Of Flowers And Foes

I’m rather fond of lilies.

I know not everyone is.

But I am.  I grow them in some of the borders and …

… in pots.

After two years grace, lily beetles have now arrived at the Priory.

Did they smell the perfume from across Margaret’s fields and home in from some distant garden?  Smacking their lips?  Or were they smuggled in by my Arch Gardening Enemy (responsible for skewing so many of my gardening efforts)?

I wouldn’t normally relish squishing any creature; especially so handsome a beetle as this.  But having grown potted lilies for several years now, I know LB’s intimately and despise them.  And … and … and … (splutter) their larvae are overwhelmingly revolting.

They cover themselves in a thick, towering coat of their own slimy, glistening excrement – a deterrent to being eaten.  Works for me.

Gross, huh?  Want another shot of one?

Probably not but here you go anyway.

In addition another favourite plant has been subject to attack: Solomon’s Seal (polygonatum).

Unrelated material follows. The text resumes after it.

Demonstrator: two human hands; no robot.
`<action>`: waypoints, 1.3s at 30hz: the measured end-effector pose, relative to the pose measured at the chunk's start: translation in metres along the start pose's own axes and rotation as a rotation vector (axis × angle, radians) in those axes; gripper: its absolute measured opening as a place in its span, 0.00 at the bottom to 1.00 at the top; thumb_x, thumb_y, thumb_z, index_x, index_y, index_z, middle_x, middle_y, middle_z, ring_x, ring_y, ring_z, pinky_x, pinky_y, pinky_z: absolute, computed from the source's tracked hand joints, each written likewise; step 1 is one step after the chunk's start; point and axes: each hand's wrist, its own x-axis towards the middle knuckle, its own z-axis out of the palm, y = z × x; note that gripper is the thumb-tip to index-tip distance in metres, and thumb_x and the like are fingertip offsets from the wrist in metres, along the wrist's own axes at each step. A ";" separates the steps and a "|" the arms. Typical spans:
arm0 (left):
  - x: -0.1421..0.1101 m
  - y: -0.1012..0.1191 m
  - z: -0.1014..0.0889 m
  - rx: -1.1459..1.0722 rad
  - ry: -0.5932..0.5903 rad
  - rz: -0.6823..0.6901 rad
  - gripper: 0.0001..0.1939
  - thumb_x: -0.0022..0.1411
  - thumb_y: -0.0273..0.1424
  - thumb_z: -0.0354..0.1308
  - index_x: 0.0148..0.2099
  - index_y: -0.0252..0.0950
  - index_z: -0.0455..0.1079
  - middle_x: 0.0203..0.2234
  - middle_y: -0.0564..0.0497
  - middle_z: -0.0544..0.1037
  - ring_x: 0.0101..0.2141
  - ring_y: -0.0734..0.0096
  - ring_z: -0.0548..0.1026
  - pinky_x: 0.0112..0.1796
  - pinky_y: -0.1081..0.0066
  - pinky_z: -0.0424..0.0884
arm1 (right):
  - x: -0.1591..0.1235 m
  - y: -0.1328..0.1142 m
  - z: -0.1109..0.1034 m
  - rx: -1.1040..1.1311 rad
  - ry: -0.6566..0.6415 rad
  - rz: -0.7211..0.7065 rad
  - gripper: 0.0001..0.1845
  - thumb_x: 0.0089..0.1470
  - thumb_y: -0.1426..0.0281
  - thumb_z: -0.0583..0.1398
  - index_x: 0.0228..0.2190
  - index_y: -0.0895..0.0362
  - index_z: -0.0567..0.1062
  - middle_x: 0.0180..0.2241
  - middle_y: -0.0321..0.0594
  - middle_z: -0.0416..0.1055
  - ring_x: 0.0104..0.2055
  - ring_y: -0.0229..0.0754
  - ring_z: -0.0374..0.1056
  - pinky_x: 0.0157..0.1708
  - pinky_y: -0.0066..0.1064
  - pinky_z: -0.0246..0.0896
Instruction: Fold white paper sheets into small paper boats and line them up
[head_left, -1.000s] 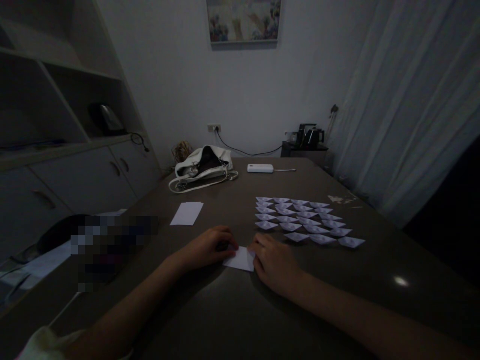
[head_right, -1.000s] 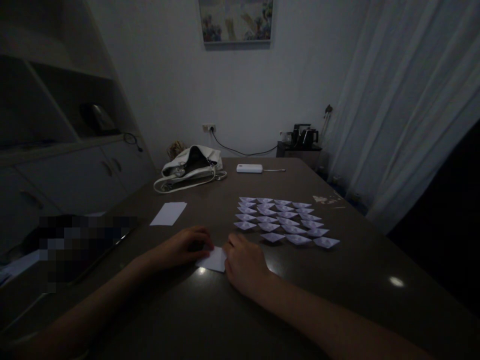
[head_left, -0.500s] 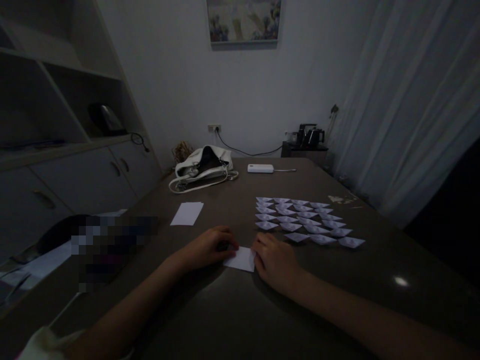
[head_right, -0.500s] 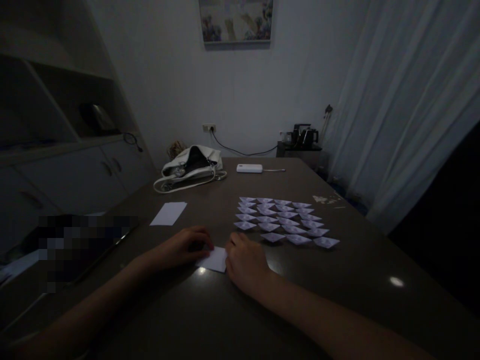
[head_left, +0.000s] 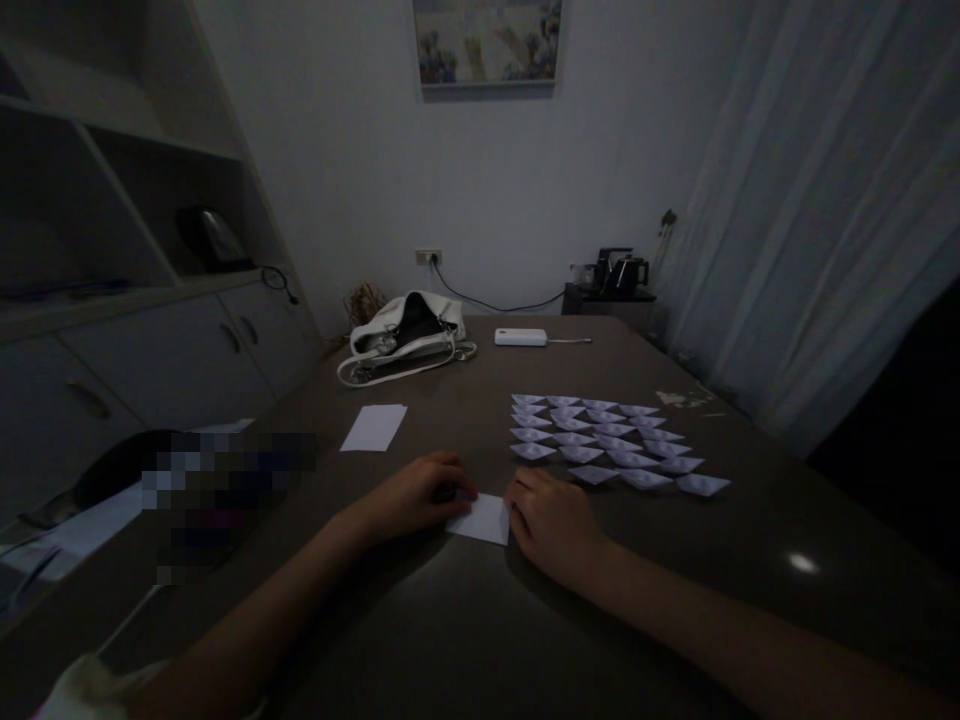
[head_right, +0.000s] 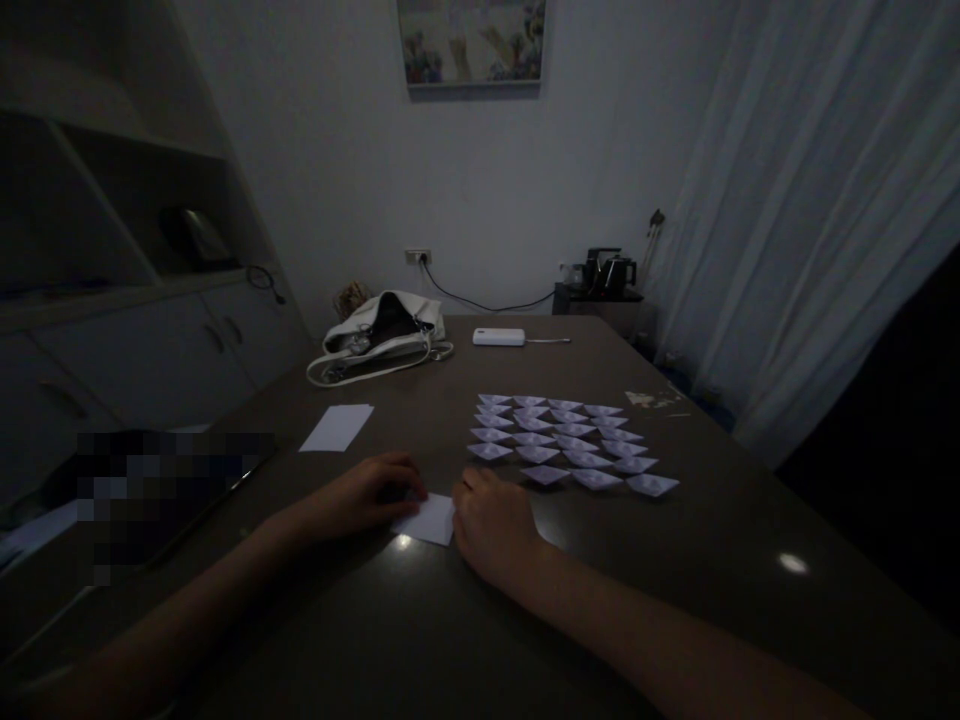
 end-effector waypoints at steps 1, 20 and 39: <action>0.000 0.000 0.000 -0.003 0.002 0.001 0.11 0.62 0.36 0.56 0.42 0.36 0.74 0.38 0.48 0.71 0.37 0.65 0.71 0.37 0.69 0.67 | 0.000 -0.001 -0.001 -0.013 -0.016 0.009 0.09 0.53 0.77 0.54 0.31 0.61 0.75 0.36 0.44 0.72 0.38 0.44 0.68 0.31 0.30 0.59; -0.001 0.002 -0.001 0.010 -0.003 0.009 0.11 0.62 0.35 0.55 0.43 0.36 0.73 0.39 0.47 0.70 0.38 0.64 0.71 0.38 0.68 0.67 | 0.000 0.001 -0.003 -0.025 -0.010 0.034 0.09 0.53 0.76 0.54 0.31 0.60 0.75 0.35 0.44 0.72 0.37 0.44 0.69 0.29 0.30 0.58; 0.002 0.027 0.019 0.342 0.032 0.211 0.17 0.62 0.24 0.50 0.53 0.39 0.66 0.44 0.47 0.71 0.45 0.60 0.67 0.44 0.62 0.60 | -0.001 0.002 -0.003 -0.019 -0.016 0.024 0.09 0.54 0.76 0.54 0.32 0.60 0.74 0.36 0.45 0.72 0.38 0.43 0.69 0.31 0.28 0.58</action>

There is one small clump which survived the-years-of-neglect and, during April, it tends to draw me over.  Or causes me to stop and pause as I walk past.  It is a plant that re-pays being closely studied.

But now, in July, it is just a food crop for the Solomon’s seal sawfly.  In the past I have just let these grubs be – they don’t seem to affect the plant’s flowering.  But I read recently that having stripped the leaves, the fully fed and nicely fat larvae simply burrow down into the soil and pupate the following year.  Repeated annual feasting can’t be good for the plant’s vigour and, as it seems such a simple life-cycle to break, I have begun picking them off.

Another sawfly, which attacks birch (yep, it’s called the birch sawfly) has been a problem these past two or three years.  If I hadn’t removed them all last year, they certainly would’ve stripped my three young Betula jacquemontii ‘Snow Queen’ of all their leaves.  This year I found only one larva (and quickly crushed it thinking there would be many more – hence no photo) and only one branch slightly affected.  Did birds eat them?  I like to think so.  It would be a little payback for all the money spent on birdfood.

But not all the plants are under sustained assault.  Opium poppies survived the-years-of-neglect too – though this year, their numbers are way down.  They self seed prodigiously but I do pull them out of some of the beds.  You can have too much of a good thing.

But as much as I like them, some are too frilly by far.  Not only do I find them too fussy, bees struggle to get at their nectar.

The kidney beds are at long, long last putting on a show though it is not as hyper as last year.

Day lilies (again these are survivors from before my time and so variety unknown) have only just started flowering.  Behind them is …

… Campanula lactiflora looking jolly smart and at one bed’s end …

… a Stipa gigantea has reached maturity.

Also in the kidney beds are Verbascum chaixii ‘Album.’  I originally grew these from seed and they are now increasing in number sufficiently for me to spread about elsewhere.

And, talking of verbascums, out on the drive a single plant (which I didn’t have the heart to strim) has developed into a sizeable grouping.  Goodness only knows where the seed came from.  I shall dig some up and use in the gardens.  Anyone know the variety?

I also transplanted some Verbascum olympicum from the Old Forge – where they flourish on the dry, chalky soil.  But here at the Priory, they are still a long way from flowering; if indeed they will flower at all in this wet and cold, drab and overcast ‘summer’.

My Ligularia przewalskii (written with confidence but pronounced with none at all) has many more flower spikes than last year.  It, at least, appreciates all the rain we’ve had.

But roses do not relish rain.  A couple of weeks ago, this old Rosa ‘New Dawn’ around the front door to the house looked pretty but the flowers didn’t last as long as usual.  The rain and wind soon battered them to a sodden, pulpy oblivion.

The rose tunnel is also in flower (though there are gaps.  I have planted new bare-rooted plants to fill these).

After a visit last weekend to the stunning gardens at West Dean, I can at last identify the climbing rose on the tunnel.  I had suspected it was Sanders White but it’s nice to be certain.  What a beauty it is.  Just a shame we haven’t got the sunshine to show it off at its best.

Perhaps next year?  Or the year after.  Or the one after that.